Would you output the entries below only from the line containing "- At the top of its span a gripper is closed" through the line containing "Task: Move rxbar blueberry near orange", exactly as they stand and with both ends included?

[Stored items]
--- START ---

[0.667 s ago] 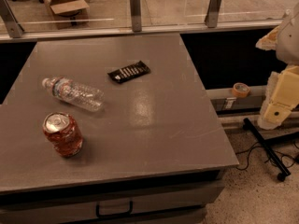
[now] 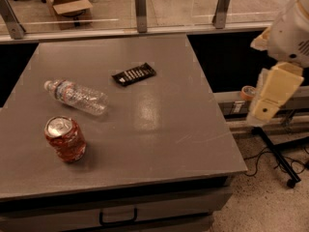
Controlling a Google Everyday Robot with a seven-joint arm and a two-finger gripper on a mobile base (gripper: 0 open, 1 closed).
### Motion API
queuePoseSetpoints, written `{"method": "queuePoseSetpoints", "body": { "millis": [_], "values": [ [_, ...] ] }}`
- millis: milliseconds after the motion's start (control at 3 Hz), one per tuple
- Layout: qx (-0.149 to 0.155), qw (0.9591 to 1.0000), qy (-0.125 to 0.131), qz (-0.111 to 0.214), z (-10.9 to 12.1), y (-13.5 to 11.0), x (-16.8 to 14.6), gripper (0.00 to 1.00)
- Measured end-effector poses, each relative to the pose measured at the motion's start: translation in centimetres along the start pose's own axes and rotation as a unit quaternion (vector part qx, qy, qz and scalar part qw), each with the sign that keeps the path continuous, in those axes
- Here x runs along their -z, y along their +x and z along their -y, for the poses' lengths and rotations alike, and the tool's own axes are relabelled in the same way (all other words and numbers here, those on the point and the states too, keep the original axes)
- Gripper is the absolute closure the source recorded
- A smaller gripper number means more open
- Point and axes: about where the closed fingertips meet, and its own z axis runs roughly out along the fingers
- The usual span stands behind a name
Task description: Place water bottle upright
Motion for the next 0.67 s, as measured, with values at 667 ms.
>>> {"method": "queuePoseSetpoints", "body": {
  "millis": [667],
  "values": [
    [-0.015,0.9968,-0.068,0.039,0.3,-12.4,-5.5,0.0]
  ]
}}
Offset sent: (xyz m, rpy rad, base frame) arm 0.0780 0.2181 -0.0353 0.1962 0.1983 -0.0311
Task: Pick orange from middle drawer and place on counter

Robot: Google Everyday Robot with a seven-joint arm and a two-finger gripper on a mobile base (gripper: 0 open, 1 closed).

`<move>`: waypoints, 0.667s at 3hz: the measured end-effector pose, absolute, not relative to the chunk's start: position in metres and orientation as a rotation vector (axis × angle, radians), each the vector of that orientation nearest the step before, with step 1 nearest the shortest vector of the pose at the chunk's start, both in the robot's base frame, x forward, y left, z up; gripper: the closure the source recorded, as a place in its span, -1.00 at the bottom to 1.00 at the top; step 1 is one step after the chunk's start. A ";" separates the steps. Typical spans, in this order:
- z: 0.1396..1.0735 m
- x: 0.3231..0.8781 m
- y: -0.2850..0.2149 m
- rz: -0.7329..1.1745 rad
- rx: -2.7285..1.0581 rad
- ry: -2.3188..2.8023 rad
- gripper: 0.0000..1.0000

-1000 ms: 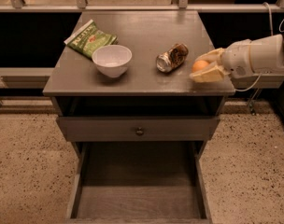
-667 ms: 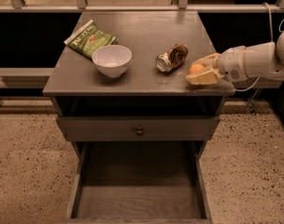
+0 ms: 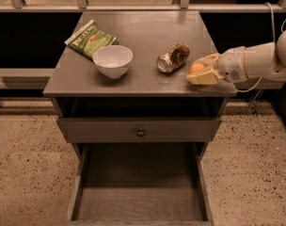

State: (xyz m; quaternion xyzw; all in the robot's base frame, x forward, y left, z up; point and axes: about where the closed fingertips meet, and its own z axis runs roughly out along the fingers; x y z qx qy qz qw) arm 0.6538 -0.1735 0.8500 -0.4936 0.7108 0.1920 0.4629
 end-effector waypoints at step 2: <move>0.848 0.654 -0.169 0.484 -1.221 1.744 -1.00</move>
Offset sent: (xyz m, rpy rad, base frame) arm -0.0006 0.0019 -0.0012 0.0056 0.0039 0.0115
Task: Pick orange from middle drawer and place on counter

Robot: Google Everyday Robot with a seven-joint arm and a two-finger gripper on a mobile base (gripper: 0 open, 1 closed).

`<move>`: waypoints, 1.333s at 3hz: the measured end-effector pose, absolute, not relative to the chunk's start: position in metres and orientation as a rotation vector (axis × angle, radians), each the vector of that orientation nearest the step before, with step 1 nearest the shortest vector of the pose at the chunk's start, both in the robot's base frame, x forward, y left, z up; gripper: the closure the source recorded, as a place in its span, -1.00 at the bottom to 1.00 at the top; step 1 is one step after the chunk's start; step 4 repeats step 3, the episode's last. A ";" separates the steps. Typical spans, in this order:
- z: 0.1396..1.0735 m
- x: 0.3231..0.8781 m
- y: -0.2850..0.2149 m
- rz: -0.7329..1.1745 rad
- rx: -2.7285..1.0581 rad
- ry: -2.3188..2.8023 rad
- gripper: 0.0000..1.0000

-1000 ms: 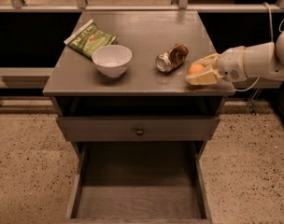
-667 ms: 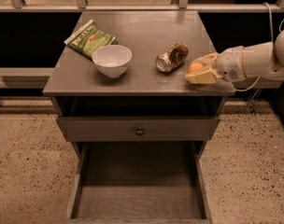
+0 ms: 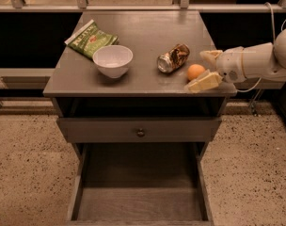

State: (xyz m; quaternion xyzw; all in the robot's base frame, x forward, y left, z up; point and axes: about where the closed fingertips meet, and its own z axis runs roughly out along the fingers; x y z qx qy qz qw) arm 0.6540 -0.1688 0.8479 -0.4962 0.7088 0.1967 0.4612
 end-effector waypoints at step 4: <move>0.862 0.630 -0.194 0.394 -1.296 1.704 -1.00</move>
Offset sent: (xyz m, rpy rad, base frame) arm -0.0188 -0.0293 0.0079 -0.0445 -0.0024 0.0422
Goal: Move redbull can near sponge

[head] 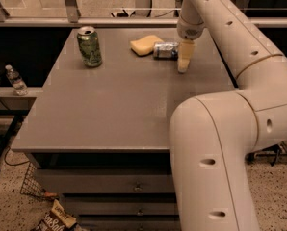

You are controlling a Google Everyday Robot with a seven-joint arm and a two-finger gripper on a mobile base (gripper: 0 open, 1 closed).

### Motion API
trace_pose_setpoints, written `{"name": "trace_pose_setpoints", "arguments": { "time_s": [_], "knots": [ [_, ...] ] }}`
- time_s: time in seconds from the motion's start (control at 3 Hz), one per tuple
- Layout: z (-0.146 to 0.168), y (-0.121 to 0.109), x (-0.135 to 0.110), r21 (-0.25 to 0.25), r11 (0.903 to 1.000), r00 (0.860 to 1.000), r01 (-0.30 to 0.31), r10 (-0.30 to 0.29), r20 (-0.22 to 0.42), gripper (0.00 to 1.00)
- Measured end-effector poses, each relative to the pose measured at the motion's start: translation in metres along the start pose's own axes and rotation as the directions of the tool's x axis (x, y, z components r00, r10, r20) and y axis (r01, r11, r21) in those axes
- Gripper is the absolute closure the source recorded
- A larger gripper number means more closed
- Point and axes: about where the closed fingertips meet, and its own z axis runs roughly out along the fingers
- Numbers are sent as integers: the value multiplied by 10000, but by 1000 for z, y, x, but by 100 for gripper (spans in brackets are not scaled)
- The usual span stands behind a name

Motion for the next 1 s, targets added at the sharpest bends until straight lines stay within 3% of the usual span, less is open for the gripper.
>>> {"name": "trace_pose_setpoints", "arguments": {
  "time_s": [0.33,0.67,1.0],
  "knots": [
    [-32,-8,14,657,9974,9990,-303,323,-302,0],
    [-79,-8,41,1478,9849,9936,-906,994,-533,0],
    [-117,12,68,2009,9665,9858,-1598,1668,-184,0]
  ]
}}
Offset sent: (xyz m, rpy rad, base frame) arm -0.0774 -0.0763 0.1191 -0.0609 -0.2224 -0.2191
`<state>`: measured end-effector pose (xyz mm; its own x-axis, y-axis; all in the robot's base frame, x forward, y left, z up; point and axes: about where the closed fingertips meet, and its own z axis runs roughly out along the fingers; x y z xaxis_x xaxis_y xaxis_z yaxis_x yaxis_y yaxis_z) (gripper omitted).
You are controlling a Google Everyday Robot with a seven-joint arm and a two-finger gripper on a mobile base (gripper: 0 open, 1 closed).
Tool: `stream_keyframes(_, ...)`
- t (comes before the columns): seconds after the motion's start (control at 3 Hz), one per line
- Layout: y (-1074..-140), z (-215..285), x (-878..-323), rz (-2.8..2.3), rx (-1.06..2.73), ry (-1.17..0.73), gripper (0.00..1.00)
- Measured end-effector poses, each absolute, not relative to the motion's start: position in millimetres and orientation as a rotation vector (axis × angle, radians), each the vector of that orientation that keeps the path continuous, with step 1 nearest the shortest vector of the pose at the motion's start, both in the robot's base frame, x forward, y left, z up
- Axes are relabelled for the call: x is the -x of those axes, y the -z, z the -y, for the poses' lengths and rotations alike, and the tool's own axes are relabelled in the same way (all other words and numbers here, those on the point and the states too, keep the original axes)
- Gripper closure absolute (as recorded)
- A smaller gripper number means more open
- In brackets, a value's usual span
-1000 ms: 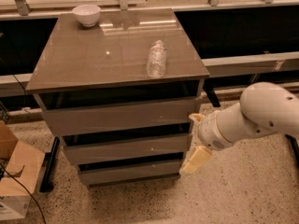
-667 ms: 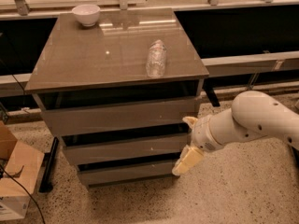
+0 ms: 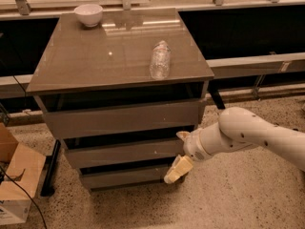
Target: Open middle drawer
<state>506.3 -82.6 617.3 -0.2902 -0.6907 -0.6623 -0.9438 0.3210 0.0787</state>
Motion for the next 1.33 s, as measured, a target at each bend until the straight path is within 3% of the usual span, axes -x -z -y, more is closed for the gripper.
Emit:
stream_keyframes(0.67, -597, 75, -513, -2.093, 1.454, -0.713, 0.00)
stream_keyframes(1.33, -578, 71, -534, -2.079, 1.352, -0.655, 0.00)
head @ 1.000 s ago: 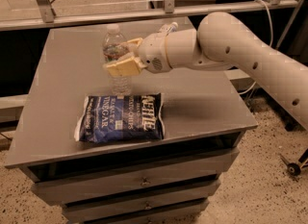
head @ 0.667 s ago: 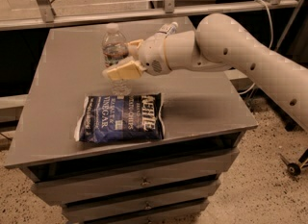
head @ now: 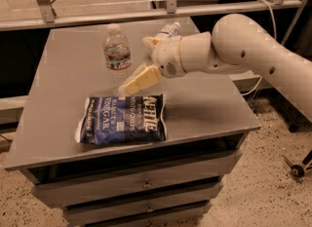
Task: Move water bottle near blue chip bag
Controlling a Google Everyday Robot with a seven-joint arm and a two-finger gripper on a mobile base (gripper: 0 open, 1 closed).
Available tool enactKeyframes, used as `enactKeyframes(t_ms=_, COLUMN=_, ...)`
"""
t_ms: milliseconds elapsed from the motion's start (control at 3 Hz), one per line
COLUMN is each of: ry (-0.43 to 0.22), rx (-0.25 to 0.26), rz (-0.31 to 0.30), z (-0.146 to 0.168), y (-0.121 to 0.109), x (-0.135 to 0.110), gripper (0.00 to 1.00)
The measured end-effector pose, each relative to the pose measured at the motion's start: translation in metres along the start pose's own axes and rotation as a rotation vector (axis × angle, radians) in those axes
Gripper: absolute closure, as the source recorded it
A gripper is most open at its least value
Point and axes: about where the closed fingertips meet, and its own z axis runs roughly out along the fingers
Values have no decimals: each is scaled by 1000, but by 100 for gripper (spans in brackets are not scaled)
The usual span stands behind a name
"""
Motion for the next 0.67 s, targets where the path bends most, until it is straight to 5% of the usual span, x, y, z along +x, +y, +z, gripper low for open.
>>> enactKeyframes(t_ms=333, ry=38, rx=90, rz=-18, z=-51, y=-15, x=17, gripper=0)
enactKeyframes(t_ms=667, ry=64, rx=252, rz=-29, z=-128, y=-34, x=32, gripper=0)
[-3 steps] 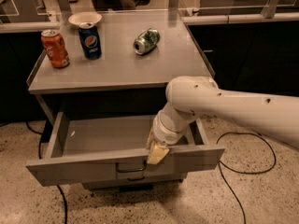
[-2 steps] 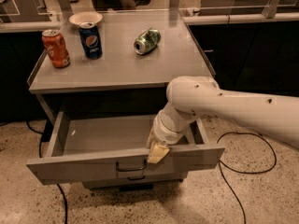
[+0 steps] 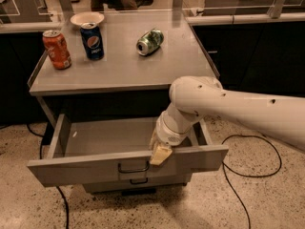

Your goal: Close top drawer

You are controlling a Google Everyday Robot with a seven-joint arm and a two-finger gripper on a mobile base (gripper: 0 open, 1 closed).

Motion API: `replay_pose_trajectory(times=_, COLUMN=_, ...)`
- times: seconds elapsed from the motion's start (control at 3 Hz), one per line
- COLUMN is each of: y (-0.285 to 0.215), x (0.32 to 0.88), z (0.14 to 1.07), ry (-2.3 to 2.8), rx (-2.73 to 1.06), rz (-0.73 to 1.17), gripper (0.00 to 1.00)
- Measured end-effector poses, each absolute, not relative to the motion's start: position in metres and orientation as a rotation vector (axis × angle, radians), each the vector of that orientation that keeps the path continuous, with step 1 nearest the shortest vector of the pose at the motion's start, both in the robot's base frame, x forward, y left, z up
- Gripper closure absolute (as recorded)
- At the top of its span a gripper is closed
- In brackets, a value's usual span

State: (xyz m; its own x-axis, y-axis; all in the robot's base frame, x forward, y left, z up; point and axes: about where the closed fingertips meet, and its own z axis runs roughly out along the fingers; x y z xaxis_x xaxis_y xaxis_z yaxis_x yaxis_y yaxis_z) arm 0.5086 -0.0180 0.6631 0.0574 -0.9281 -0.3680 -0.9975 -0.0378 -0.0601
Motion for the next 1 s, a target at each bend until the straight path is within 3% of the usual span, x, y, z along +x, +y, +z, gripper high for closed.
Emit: replay_pose_trajectory(times=1.0, y=-0.0174, x=0.5187, z=0.6636, ry=1.934, rx=-2.042, rz=0.319, gripper=1.00)
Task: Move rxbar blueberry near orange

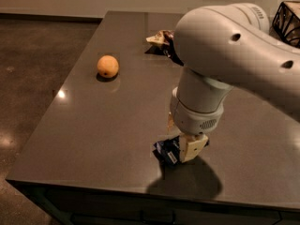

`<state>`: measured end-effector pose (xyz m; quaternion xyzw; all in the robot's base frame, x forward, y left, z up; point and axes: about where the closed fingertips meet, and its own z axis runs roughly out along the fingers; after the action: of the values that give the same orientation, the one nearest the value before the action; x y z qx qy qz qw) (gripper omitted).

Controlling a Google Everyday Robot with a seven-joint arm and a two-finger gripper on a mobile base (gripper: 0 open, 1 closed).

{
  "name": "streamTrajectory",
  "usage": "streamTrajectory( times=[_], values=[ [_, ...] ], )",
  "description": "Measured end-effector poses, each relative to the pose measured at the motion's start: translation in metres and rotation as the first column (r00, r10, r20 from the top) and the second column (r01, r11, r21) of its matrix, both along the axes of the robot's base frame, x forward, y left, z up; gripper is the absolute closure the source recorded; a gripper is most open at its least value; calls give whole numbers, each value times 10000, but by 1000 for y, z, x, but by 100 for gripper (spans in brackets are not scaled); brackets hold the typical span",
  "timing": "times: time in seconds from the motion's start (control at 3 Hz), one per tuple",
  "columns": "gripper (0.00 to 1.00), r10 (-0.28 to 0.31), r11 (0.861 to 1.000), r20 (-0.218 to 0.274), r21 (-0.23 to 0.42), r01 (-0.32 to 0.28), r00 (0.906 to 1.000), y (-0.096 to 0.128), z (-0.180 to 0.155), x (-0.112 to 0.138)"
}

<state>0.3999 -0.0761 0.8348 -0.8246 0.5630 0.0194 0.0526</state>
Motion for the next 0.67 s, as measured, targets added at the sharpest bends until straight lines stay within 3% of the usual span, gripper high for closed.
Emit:
streamTrajectory(
  times=[0.33, 0.67],
  values=[
    [100, -520, 9985, 27, 200, 519, 9986, 20, 12, 19],
    [100, -1596, 9853, 90, 626, 1588, 9871, 55, 29, 63]
  ],
)
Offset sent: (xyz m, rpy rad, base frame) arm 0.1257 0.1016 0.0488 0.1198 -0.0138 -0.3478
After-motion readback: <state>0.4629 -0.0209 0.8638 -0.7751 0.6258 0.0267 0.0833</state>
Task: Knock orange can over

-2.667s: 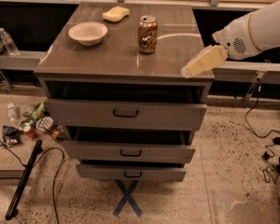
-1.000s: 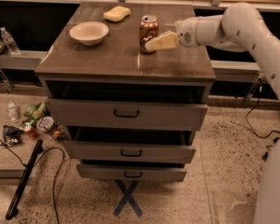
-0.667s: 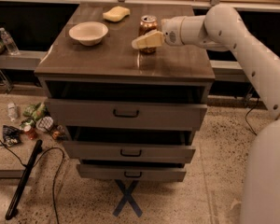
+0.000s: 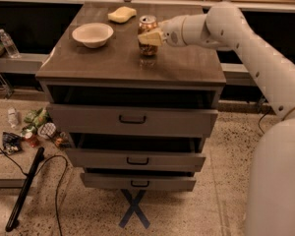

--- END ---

**EXERCISE RESPONSE:**
- At the top of its span a gripper is closed
- In brackets, a value's usual span

State: (xyz m; its own x-axis, y-axis; all in the robot's base frame, x forward, y left, z up; point and axes: about where the closed fingertips meet, and its own z axis runs roughly out along the fingers; x y z xaxis_x xaxis_y xaxis_z yaxis_x yaxis_y yaxis_z) arm 0.5086 -0.0180 0.6631 0.0574 -0.9281 -0.3680 -0.9975 -0.0378 -0.0601
Motion for the next 1 s, a target at each bend until the straight path is within 3% of the usual span, x, y, z along +x, +y, +z, gripper high for closed.
Emit: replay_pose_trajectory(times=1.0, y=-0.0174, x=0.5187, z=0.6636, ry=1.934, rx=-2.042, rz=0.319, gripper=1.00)
Task: Move rxbar blueberry near orange

No more output will be added to the exercise.